The needs of software agents should be addressed and accounted for in the development of tools and practices. In other words, one cannot assume it is always a human that is consuming the image and metadata. Thought should be given to what happens as an object moves around network and is processed by machines. In particular, there is a clear need to expose embedded metadata such that OAI or other harvesting agents can retrieve the data in JPEG 2000 file formats.
In addition to browsers and software agents, the library and archive communities have unique needs related to the anticipated use of metadata boxes in the JPEG 2000 file formats. Encoding and compressing software will need new options to efficiently accept a variety of metadata formats from a variety of sources as the image file is being built. Practitioners will need file editors that can not only manipulate the image codestream but also offer sophisticated viewing and updating tools for the embedded metadata.

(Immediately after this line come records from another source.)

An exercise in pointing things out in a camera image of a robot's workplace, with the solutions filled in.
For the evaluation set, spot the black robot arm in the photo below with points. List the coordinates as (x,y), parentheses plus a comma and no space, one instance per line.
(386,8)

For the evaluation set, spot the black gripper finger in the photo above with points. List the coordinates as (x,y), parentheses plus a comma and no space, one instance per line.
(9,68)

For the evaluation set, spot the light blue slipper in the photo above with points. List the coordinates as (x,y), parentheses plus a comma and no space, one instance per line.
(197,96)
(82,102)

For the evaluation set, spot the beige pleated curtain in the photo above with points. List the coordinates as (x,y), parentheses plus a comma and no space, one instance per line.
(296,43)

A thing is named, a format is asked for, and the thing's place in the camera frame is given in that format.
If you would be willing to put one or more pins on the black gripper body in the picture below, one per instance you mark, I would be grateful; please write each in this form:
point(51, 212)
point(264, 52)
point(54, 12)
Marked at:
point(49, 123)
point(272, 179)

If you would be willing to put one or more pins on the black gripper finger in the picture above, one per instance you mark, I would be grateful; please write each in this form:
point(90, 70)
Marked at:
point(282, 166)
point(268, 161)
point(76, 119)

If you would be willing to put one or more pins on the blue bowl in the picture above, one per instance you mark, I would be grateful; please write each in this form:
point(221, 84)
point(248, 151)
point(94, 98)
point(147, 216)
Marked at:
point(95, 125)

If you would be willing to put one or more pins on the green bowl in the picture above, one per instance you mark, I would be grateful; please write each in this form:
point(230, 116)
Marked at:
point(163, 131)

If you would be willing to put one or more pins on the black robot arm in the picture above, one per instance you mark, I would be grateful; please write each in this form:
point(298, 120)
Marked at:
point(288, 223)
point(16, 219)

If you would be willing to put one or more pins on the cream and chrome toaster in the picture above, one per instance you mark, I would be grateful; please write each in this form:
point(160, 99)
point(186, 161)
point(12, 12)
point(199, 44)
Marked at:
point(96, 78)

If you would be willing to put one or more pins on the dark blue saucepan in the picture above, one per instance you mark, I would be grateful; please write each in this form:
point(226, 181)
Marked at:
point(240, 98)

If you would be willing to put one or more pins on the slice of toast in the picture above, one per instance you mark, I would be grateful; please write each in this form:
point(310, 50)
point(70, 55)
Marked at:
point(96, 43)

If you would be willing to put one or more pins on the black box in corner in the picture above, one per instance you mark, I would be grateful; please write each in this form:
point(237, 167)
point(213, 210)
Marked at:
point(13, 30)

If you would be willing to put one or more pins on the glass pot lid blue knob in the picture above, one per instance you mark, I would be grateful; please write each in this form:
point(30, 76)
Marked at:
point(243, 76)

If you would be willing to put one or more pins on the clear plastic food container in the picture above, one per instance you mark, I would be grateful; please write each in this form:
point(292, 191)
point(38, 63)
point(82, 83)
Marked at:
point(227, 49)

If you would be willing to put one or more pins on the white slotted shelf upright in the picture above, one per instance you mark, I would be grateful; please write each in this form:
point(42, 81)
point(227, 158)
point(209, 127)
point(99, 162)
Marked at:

As the technology is being explored, the practitioners in the library and archive communities must engage not only with vendors of systems targeted to those communities but also with software developers of JPEG 2000 toolkits for whom these communities are just one of many vertical markets adopting the standard. The vendors in the symposium delegation represented the latter group, and they clearly expressed a desire to understand what libraries and archives do from a technology perspective. To that end practitioners need to engage in a dialog with the vendors on the creation of use cases and software requirements. Vendors must also be willing to explore the capabilities of the standard with a community that has only recently begun contemplating the implications of a JPEG 2000 practice. At the same time, it must be recognized that the standard specification cannot drive user needs; the tools created must address the needs of the professions and the end users.
The participants of the symposium generally viewed JPEG 2000 as a favorable development in for access, preservation, and interchange of digital imagery within the library and archive communities. Within the delegation, some were already experimenting with JPEG 2000 as an access format and others as a preservation format. Some were creating new services that were not possible with the prior formats, and others stated that their research in the standard had just begun. All agreed that more work needed to be done to validate the use of the standard as an access, preservation and interchange format, and acknowledged the long learning curve ahead for the professions in adopting the standard. The symposium organizers and the delegation are committed to moving the effort forward.
The symposium organizers are grateful for the financial support of the Gladys Kreible Delmas Foundation and the Connecticut State Library. Rob Buckley of Xerox and Ron Murray from the Library of Congress provided invaluable insight in preparing the structure of the symposium, identifying key delegates, and playing an active role in the meeting. The organizers also thank the invited speakers for sharing their knowledge and the delegation for attending and participating in the symposium.